# [Material to process]

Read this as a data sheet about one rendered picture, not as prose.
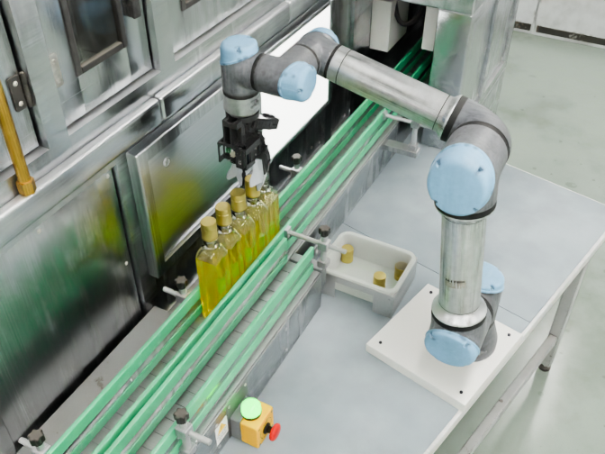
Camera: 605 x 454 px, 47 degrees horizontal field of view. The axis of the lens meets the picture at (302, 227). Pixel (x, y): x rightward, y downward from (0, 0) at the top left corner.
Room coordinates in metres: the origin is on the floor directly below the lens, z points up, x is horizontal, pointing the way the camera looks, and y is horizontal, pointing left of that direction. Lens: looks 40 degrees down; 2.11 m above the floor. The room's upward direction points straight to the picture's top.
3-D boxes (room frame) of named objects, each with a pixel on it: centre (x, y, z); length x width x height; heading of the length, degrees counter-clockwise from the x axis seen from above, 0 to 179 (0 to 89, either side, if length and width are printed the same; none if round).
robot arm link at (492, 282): (1.15, -0.40, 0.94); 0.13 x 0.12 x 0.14; 153
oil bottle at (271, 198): (1.35, 0.09, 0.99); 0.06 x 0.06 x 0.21; 63
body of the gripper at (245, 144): (1.27, 0.13, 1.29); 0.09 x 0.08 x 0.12; 152
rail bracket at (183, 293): (1.13, 0.29, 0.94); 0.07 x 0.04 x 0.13; 62
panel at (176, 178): (1.56, 0.13, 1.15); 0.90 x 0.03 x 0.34; 152
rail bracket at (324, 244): (1.31, -0.03, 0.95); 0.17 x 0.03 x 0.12; 62
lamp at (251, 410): (0.90, 0.11, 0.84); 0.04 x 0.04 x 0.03
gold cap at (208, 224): (1.14, 0.20, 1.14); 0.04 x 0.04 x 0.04
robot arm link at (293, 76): (1.24, 0.03, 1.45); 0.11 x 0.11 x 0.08; 63
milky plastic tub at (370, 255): (1.37, -0.17, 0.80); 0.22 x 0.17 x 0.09; 62
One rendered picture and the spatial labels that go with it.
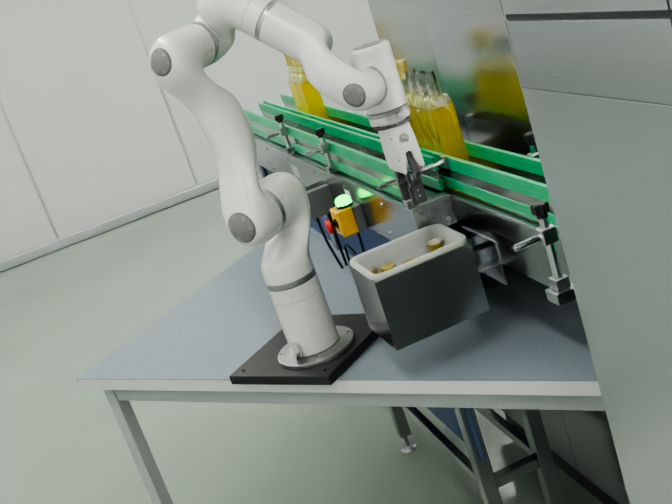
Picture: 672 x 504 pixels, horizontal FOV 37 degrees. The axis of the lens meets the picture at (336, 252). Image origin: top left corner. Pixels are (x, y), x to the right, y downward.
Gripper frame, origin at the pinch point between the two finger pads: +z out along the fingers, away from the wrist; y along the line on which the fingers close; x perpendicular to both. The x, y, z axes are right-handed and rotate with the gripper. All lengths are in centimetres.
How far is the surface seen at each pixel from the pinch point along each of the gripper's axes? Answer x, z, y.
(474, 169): -13.8, 0.0, -1.5
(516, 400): -3.1, 45.0, -16.1
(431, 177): -12.1, 4.5, 20.8
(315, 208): 3, 17, 80
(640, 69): 5, -32, -99
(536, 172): -21.2, 1.6, -14.1
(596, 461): -33, 92, 20
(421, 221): -3.9, 10.6, 12.2
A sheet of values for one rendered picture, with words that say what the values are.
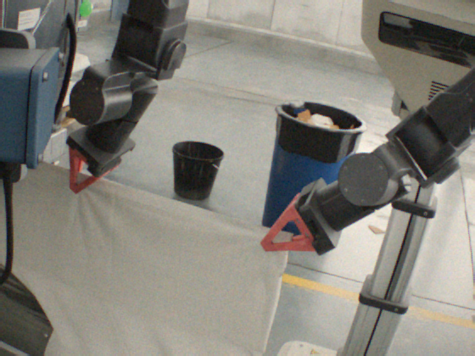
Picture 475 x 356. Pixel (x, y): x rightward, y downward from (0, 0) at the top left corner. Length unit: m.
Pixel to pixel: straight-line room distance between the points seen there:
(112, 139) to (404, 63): 0.60
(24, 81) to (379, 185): 0.37
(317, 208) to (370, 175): 0.11
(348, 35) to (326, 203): 8.11
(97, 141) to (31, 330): 0.87
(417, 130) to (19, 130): 0.44
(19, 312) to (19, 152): 1.09
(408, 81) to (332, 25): 7.64
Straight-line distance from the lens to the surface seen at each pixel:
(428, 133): 0.70
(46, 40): 0.97
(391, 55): 1.16
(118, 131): 0.79
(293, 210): 0.74
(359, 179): 0.64
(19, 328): 1.61
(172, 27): 0.74
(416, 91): 1.22
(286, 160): 3.02
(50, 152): 1.06
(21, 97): 0.50
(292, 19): 8.93
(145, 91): 0.76
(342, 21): 8.80
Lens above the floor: 1.42
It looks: 21 degrees down
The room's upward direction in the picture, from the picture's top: 10 degrees clockwise
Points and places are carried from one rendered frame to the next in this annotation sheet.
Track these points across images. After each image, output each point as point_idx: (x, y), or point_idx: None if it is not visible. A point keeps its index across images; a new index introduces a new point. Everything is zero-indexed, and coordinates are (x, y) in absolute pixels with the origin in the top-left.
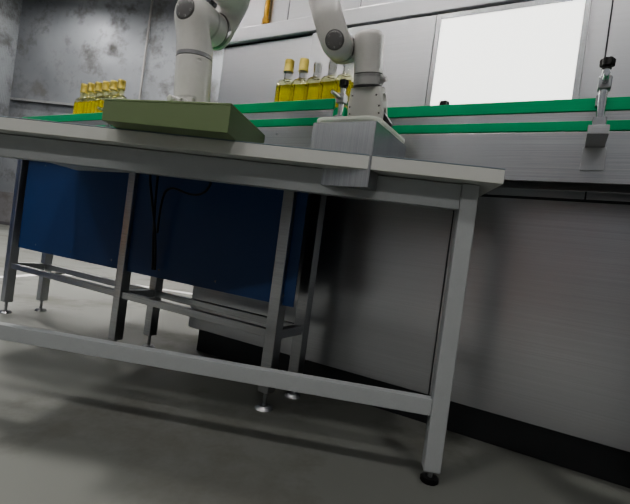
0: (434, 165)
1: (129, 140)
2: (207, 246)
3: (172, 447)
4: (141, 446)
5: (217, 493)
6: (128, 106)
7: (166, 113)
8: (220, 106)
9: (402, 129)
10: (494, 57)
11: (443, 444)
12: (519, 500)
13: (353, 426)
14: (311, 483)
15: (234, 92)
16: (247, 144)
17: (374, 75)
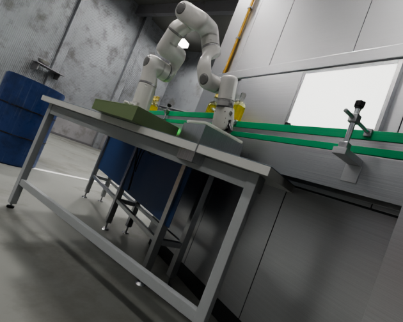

# [Task instructions]
Please return the full listing word for word, but without any pictures.

# [Output of the task]
Read this as a data sheet about one rendered picture, not as prose.
Camera: 605 x 454 px, 47 degrees horizontal field of view. The axis of the lens meets the picture at (302, 227). Pixel (x, y): x rightward, y downward from (0, 0) at the top left corner.
Room coordinates in metres: the origin is on the floor directly below the lens, z points up, x is horizontal, pointing the way the camera looks, and y is horizontal, pointing left of that direction. Lens: looks 40 degrees down; 2.11 m above the floor. The room's upward direction points straight to the picture's top.
3-D boxes (room frame) of named objects, each with a pixel on it: centre (x, y, z); length x width x height; heading of the length, degrees counter-clockwise from the x axis seen from above, 0 to 179 (0 to 89, either side, if length and width are printed the same; none if round).
robot arm link at (492, 282): (1.15, -0.40, 0.94); 0.13 x 0.12 x 0.14; 153
oil bottle at (271, 198): (1.35, 0.09, 0.99); 0.06 x 0.06 x 0.21; 63
body of the gripper at (245, 144): (1.27, 0.13, 1.29); 0.09 x 0.08 x 0.12; 152
rail bracket at (183, 293): (1.13, 0.29, 0.94); 0.07 x 0.04 x 0.13; 62
panel at (176, 178): (1.56, 0.13, 1.15); 0.90 x 0.03 x 0.34; 152
rail bracket at (324, 244): (1.31, -0.03, 0.95); 0.17 x 0.03 x 0.12; 62
lamp at (251, 410): (0.90, 0.11, 0.84); 0.04 x 0.04 x 0.03
gold cap at (208, 224): (1.14, 0.20, 1.14); 0.04 x 0.04 x 0.04
robot arm link at (293, 76): (1.24, 0.03, 1.45); 0.11 x 0.11 x 0.08; 63
milky plastic tub at (370, 255): (1.37, -0.17, 0.80); 0.22 x 0.17 x 0.09; 62
One rendered picture and the spatial labels that go with it.
Picture: 672 x 504 pixels, horizontal FOV 37 degrees. The axis of the lens meets the picture at (336, 252). Image origin: top left corner. Pixels are (x, y), x to the right, y downward.
Gripper frame, origin at the pinch point between the two finger pads: +z out along the fingers, away from the wrist; y along the line on which the fingers close; x perpendicular to both. The x, y, z axes are right-handed and rotate with the gripper. All lengths are in centimetres.
How far is the surface seen at each pixel from the pinch point along each of the gripper's axes? Answer x, z, y.
(474, 169): -13.8, 0.0, -1.5
(516, 400): -3.1, 45.0, -16.1
(431, 177): -12.1, 4.5, 20.8
(315, 208): 3, 17, 80
(640, 69): 5, -32, -99
(536, 172): -21.2, 1.6, -14.1
(596, 461): -33, 92, 20
(421, 221): -3.9, 10.6, 12.2
A sheet of values for one rendered picture, with words that say what the values are.
Picture 475 x 356. Pixel (x, y): x rightward, y downward from (0, 0) at the top left corner. Length unit: m.
Pixel to pixel: straight-line room distance between the points seen there:
(112, 139) to (404, 63): 0.60
(24, 81) to (379, 185): 0.37
(317, 208) to (370, 175): 0.11
(348, 35) to (326, 203): 8.11
(97, 141) to (31, 330): 0.87
(417, 130) to (19, 130): 0.44
(19, 312) to (19, 152): 1.09
(408, 81) to (332, 25): 7.64
Straight-line distance from the lens to the surface seen at each pixel:
(428, 133): 0.70
(46, 40): 0.97
(391, 55): 1.16
(118, 131): 0.79
(293, 210): 0.74
(359, 179): 0.64
(19, 328): 1.61
(172, 27): 0.74
(416, 91): 1.22
(286, 160): 3.02
(50, 152): 1.06
(21, 97): 0.50
(292, 19): 8.93
(145, 91): 0.76
(342, 21): 8.80
Lens above the floor: 1.42
It looks: 21 degrees down
The room's upward direction in the picture, from the picture's top: 10 degrees clockwise
Points and places are carried from one rendered frame to the next in this annotation sheet.
Track these points across images. After each image, output each point as point_idx: (x, y), or point_idx: None if it is not visible. A point keeps its index across images; a new index introduces a new point. Everything is zero-indexed, and coordinates are (x, y) in absolute pixels with the origin in the top-left.
0: (434, 165)
1: (129, 140)
2: (207, 246)
3: (172, 447)
4: (141, 446)
5: (217, 493)
6: (128, 106)
7: (166, 113)
8: (220, 106)
9: (402, 129)
10: (494, 57)
11: (443, 444)
12: (519, 500)
13: (353, 426)
14: (311, 483)
15: (234, 92)
16: (247, 144)
17: (374, 75)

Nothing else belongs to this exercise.